Prediction of the Shear Strengths of New–Old Interfaces of Concrete Based on Data-Driven Methods Through Machine Learning

Accurate prediction of shear strength at the interface between new and old concrete is vital for the structural performance of repaired and composite systems. However, the underlying shear transfer mechanism is highly nonlinear and influenced by multiple interdependent factors, which limit the applicability of conventional empirical models. To address this challenge, an interpretable machine-learning (ML) framework is proposed. The latest database of 247 push-off specimens was compiled from the recent literature, incorporating diverse interface types and design parameters.

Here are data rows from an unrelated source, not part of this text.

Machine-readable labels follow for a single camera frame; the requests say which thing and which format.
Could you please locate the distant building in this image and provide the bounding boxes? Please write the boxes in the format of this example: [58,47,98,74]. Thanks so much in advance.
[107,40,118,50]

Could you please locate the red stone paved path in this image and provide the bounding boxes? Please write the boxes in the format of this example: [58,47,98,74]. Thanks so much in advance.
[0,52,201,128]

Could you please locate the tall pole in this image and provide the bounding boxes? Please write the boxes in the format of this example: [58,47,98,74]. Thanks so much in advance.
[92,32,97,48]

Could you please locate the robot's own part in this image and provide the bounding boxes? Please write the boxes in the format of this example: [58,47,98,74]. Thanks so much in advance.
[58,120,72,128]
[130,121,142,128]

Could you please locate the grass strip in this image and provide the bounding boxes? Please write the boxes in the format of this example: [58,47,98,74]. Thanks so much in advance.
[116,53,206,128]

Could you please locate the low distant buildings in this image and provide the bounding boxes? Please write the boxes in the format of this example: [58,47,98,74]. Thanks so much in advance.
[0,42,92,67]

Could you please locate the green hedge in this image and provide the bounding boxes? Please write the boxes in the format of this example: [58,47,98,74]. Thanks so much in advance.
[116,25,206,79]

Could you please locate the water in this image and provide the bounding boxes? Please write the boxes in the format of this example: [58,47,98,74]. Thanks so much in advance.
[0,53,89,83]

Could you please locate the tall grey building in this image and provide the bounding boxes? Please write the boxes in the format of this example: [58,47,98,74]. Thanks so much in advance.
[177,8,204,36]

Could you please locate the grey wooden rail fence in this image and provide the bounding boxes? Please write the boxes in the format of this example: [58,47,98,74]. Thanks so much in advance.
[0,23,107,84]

The hyperparameters of the adopted ML models were optimized via a grid search to ensure the predictive performance on the updated database. Among the evaluated algorithms, eXtreme Gradient Boosting (XGBoost) demonstrated the best predictive performance, with R² = 0.933, RMSE = 0.663, MAE = 0.486, and MAPE = 12.937% on the testing set, outperforming Support Vector Regression (SVR), Random Forest (RF), and adaptive boosting (AdaBoost). Compared with the best empirical model (AASHTO, R² = 0.939), XGBoost achieved significantly lower prediction errors (e.g., RMSE was reduced by 67.8%), enhanced robustness (COV = 0.176 vs. 0.384), and a more balanced mean ratio (1.054 vs. 1.514). The SHapley Additive exPlanations (SHAP) method was employed to interpret the model predictions, identifying the shear reinforcement ratio as the most influential factor, followed by interface type, interface width, and concrete strength. These results confirm the superior accuracy, generalizability, and explainability of XGBoost in modeling the shear behaviors of new–old concrete interfaces.